Analyses on structure data by different ways in hadoop

vivek_hadoop · December 8, 2018, 4:40am

we can do analyses on structure data by different ways in hadoop

by using hive queries in hive
:-> can we store output of these queries back to hdfs
by using RDD in spark
:->can we store output after applying transformation and action back to hdfs
by using dataframe in spark
:->can we store output of dataframe back to hdfs
by using sparksql
:-> can we store output of sparksql back to hdfs
by using hivecontext in spark
:-> can we store output back to hdfs

sgiri · December 14, 2018, 2:43pm

By using hive queries in the hive. can we store the output of these queries back to hdfs?
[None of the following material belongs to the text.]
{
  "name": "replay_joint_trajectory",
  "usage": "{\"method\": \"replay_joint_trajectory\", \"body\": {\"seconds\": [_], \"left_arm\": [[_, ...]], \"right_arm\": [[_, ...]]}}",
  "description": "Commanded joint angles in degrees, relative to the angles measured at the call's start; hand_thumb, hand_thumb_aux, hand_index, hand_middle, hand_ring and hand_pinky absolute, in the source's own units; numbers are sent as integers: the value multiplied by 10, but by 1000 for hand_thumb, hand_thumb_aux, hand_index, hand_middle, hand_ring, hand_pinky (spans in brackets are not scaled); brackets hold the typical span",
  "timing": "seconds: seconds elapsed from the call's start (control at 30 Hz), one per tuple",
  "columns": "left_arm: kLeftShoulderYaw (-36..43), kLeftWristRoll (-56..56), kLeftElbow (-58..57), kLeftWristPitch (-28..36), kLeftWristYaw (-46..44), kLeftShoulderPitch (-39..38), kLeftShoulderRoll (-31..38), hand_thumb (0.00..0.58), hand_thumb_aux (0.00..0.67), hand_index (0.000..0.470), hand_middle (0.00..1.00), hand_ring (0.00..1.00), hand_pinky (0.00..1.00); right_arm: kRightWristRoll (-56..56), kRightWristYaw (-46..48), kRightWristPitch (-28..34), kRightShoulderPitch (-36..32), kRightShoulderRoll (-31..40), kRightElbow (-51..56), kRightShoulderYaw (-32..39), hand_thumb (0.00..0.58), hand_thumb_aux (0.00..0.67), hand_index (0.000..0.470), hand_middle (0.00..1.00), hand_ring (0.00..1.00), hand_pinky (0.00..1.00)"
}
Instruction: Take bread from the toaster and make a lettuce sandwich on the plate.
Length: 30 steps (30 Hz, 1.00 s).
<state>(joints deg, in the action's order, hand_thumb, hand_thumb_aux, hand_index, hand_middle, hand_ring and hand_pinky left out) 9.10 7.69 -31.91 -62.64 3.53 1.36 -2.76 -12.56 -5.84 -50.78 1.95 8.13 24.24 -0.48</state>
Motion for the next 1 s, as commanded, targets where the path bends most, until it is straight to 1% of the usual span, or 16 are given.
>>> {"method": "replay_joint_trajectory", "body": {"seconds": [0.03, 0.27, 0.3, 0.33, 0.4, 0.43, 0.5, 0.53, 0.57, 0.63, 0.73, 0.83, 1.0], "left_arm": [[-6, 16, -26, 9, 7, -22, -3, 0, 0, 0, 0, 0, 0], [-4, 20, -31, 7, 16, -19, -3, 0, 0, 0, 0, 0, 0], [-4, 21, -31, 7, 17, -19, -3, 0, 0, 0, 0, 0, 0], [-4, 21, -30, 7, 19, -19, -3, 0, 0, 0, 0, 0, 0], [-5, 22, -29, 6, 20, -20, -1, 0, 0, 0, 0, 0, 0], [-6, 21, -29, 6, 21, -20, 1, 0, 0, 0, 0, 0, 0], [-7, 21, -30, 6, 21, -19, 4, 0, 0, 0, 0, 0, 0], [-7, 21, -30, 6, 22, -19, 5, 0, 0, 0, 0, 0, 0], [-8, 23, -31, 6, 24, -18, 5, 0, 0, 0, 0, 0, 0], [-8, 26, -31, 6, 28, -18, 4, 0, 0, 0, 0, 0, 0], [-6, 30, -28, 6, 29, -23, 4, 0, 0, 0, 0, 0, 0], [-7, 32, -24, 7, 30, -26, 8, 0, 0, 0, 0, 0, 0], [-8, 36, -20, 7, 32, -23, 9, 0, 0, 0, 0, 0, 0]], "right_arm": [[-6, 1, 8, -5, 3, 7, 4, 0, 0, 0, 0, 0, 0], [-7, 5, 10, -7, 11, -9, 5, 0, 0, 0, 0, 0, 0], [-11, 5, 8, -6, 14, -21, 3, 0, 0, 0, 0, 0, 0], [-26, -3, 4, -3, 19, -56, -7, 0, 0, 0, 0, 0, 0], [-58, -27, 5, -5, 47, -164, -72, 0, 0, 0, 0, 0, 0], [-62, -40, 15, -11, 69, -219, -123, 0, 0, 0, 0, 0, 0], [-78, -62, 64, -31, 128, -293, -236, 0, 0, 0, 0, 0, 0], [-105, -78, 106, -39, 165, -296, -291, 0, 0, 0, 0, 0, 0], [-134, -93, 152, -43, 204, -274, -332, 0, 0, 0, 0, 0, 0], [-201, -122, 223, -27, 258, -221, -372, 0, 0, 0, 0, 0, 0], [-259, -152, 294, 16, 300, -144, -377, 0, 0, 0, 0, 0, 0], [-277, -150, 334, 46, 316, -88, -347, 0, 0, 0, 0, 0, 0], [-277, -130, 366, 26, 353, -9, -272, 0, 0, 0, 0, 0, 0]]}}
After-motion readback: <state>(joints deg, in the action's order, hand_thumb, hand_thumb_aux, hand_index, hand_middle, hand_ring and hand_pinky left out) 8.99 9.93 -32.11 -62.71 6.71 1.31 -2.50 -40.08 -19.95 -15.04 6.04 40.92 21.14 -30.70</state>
Yes. like this: INSERT OVERWRITE DIRECTORY ‘/my/output/directory’ SELECT * FROM mytable somecol= somevalue;

by using RDD in spark can we store output after applying transformation and action back to hdfs

Yes. You can use the actions such as rdd.saveAsTextFile("/path/to/output/folder/in/hdfs/")

Note that this function is same in python and scala.

by using dataframe in spark can we store output of dataframe back to hdfs

Yes. like this: mydatafram.write.csv("/my_output/folder")

by using sparksql can we store output of sparksql back to hdfs

Yes, either by the way of point number 3 or point number 1

By using hivecontext in spark, can we store output back to hdfs

Yes.